Eugène pressent qu’il va enfin pouvoir engager un dialogue intéressant, d’autant que ce garçon, presque un enfant encore, est asiatique, à voir son visage, et qu’il n’a jamais eu l’occasion d’en rencontrer pour discuter avec eux et connaître leur façon de résoudre les problèmes de leur intimité.

Puisque l’occasion se présente, il va essayer. Il arrive à savoir que ce jeune est japonais et qu’il est en France depuis sa tendre enfance, son père étant dans une société d’import-export. Il parle en effet très bien le français. Mais ses parents ont tenu à ce qu’il connaisse bien sa langue culturelle d’origine. Il prononce quelques mots en japonais pour le prouver à son interlocuteur.

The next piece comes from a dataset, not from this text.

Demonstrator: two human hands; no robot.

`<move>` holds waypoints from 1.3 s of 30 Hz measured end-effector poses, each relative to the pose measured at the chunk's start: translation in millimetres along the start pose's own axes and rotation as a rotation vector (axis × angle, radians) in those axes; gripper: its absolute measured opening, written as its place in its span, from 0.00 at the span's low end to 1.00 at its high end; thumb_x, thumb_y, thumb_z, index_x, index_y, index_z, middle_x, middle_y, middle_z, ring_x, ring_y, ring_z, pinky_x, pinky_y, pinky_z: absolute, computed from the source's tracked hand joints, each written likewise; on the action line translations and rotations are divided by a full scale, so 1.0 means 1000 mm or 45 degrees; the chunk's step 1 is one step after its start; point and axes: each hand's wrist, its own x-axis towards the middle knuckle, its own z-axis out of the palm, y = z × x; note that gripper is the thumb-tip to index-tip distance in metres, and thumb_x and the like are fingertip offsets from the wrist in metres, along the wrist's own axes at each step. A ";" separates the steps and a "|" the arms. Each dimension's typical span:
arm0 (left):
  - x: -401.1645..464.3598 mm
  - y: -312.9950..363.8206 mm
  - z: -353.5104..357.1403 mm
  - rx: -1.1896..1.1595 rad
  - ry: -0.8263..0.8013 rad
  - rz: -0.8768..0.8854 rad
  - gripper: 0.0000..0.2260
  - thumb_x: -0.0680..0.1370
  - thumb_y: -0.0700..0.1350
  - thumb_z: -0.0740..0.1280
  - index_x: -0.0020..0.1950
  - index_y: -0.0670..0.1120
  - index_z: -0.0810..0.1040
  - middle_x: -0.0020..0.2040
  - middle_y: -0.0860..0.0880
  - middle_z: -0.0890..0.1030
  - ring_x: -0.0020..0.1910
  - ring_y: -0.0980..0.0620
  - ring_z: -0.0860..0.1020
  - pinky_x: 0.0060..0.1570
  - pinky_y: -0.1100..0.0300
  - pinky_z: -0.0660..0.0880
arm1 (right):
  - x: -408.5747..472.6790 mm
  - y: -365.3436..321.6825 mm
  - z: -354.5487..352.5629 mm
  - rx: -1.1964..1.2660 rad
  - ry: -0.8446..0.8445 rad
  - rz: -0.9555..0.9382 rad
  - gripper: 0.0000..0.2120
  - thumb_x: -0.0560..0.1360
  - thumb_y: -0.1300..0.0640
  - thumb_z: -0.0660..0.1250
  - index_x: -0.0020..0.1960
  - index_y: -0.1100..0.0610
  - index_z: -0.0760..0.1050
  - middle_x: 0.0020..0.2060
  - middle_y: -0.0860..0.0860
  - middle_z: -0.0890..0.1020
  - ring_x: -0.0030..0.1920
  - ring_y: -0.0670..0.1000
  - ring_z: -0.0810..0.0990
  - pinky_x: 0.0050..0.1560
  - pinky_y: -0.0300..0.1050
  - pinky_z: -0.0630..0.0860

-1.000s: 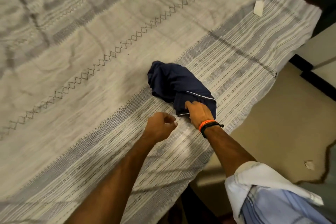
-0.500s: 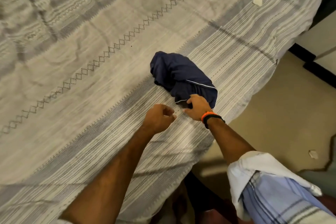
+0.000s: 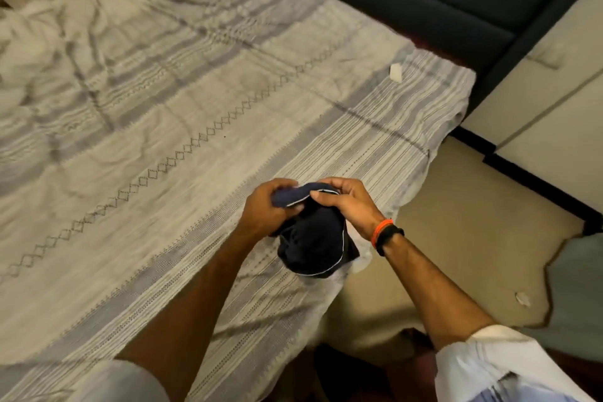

Eugène lui demande comment est son nom, un nom japonais certainement. Le garçon le lui prononce.

— Voudrais-tu me l’épeler, ou plutôt écris-le sur cette page de mon carnet.

Il lit : « Hideto Zisiku »

— Hideto, c’est ton prénom ?

— Oui, et Zisiku mon nom. Ça y est, vous aussi, vous allez rigoler.

— Non, je ne me moquerai pas, mais tu avoueras que ça fait drôle.

Le garçon rit franchement et ajoute :

— Oui, ça fait drôle en français. Mais pas du tout en japonais. Mes copains en classe se moquent parfois, et insistent faisant remarquer que le zizi et le cul sont deux parties du corps toutes proches l’une de l’autre. Et ils me disent que je dois avoir un fameux zizi avec un nom pareil.

Eugène n’ayant pas espéré un tour si rapide de la conversation use alors d’audace :

— Sans doute, mais il faudrait le voir pour s’en rendre compte.

Sans plus de façons, le garçon alors lui fait signe de le suivre dans un fourré voisin et là met en évidence l’objet à constater.

Eugène ne peut réprimer son étonnement. Le garçon est bien pourvu, sans aucun doute, mais d’un organe et de ses annexes relativement petits quoique bien formés et fermes déjà comme pour un jeune en fin de puberté.

— Quel âge as-tu donc ?

— Dix-sept ans.

— Mais je t’en aurais donné seulement quatorze.

Véritable asiatique, le garçon sourit de ce sourire ineffable caractéristique de sa race. Ses yeux bridés se plissent malicieusement, ses pommettes se font plus saillantes et son nez légèrement épaté devient plus camard. Un visage de Bouddha exprimant une immense satisfaction.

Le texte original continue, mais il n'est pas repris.